Using magnetized neurons to treat Parkinson’s disease symptoms

An older adult’s hands tremble while holding a glass of water.
A wireless platform that uses tiny magnets to activate nerve cells in the brain could offer less invasive deep-brain stimulation to ease motor symptoms for people with early- and late-stage Parkinson’s disease.

Electrical deep brain stimulation (DBS) is a well-established method for treating disordered movement in Parkinson’s disease. However, implanting electrodes in a person’s brain is an invasive and imprecise way to stimulate nerve cells. Researchers report in ACS’ Nano Letters a new application for the technique, called magnetogenetics, that uses very small magnets to wirelessly trigger specific, gene-edited nerve cells in the brain. The treatment effectively relieved motor symptoms in mice without damaging surrounding brain tissue.

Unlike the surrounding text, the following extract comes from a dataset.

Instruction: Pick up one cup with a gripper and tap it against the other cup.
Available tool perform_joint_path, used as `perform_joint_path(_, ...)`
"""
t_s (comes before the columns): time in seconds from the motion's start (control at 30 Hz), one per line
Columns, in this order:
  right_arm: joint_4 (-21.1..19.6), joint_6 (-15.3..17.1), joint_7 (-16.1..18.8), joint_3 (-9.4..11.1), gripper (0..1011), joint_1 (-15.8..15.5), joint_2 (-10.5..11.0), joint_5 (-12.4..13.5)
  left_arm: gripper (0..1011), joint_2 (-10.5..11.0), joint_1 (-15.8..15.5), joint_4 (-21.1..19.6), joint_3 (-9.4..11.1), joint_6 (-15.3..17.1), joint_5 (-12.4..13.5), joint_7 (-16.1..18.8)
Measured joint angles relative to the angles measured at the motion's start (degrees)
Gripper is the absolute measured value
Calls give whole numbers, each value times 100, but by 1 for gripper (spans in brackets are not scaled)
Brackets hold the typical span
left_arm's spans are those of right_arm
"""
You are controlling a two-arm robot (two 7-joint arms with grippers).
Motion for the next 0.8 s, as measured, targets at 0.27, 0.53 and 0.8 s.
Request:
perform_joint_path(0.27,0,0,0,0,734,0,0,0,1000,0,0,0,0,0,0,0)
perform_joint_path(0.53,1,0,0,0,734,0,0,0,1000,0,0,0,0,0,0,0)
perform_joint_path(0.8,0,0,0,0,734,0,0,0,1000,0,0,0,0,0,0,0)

In traditional DBS, a battery pack externally sends electrical signals through wires, activating nerve cells in a region of the brain called the subthalamic nucleus (STN). STN activation can relieve motor symptoms of Parkinson’s disease, including tremors, slowness, rigidity and involuntary movements. However, because the potential side effects, including brain hemorrhage and tissue damage, can be severe, DBS is usually reserved for people who have late-stage Parkinson’s disease or when symptoms are no longer manageable with medication. In a step toward a less invasive treatment, Minsuk Kwak and Jinwoo Cheon worked with their colleagues to develop a wireless method to effectively reduce motor dysfunction in people with Parkinson’s disease.

For their wireless technique, the researchers tagged nanoscale magnets with antibodies to help the molecules “stick” to the surface of STN nerve cells. Then they injected the sticky magnets into the brains of mice with early- and late-stage Parkinson’s disease. Prior to the injection in the STN, those same nerve cells had been modified with a gene that caused them to activate when the modified magnets on the cell’s surface twisted in reaction to an externally applied magnetic field of about 25 milliteslas, which is about one- thousandth the strength of an MRI.

In demonstrations of the magnetized and modified neurons in mice with Parkinson’s disease, the mice exposed to a magnetic field showed improved motor function to levels comparable to those of healthy mice. The team observed that mice that received multiple exposures to the magnetic field retained more than one-third of their motor improvements while mice that received one exposure retained almost no improvements. Additionally, the nerve cells of treated mice showed no significant damage in and around the STN, which suggests this could be a safer alternative to traditional implanted DBS systems, the researchers say. The team believes its wireless magnetogenetic approach has therapeutic potential and could be used to treat motor dysfunction in people with early- or late-stage Parkinson’s disease as well as other neurological disorders, such as epilepsy and Alzheimer’s disease.

The authors acknowledge funding from the Institute for Basic Science.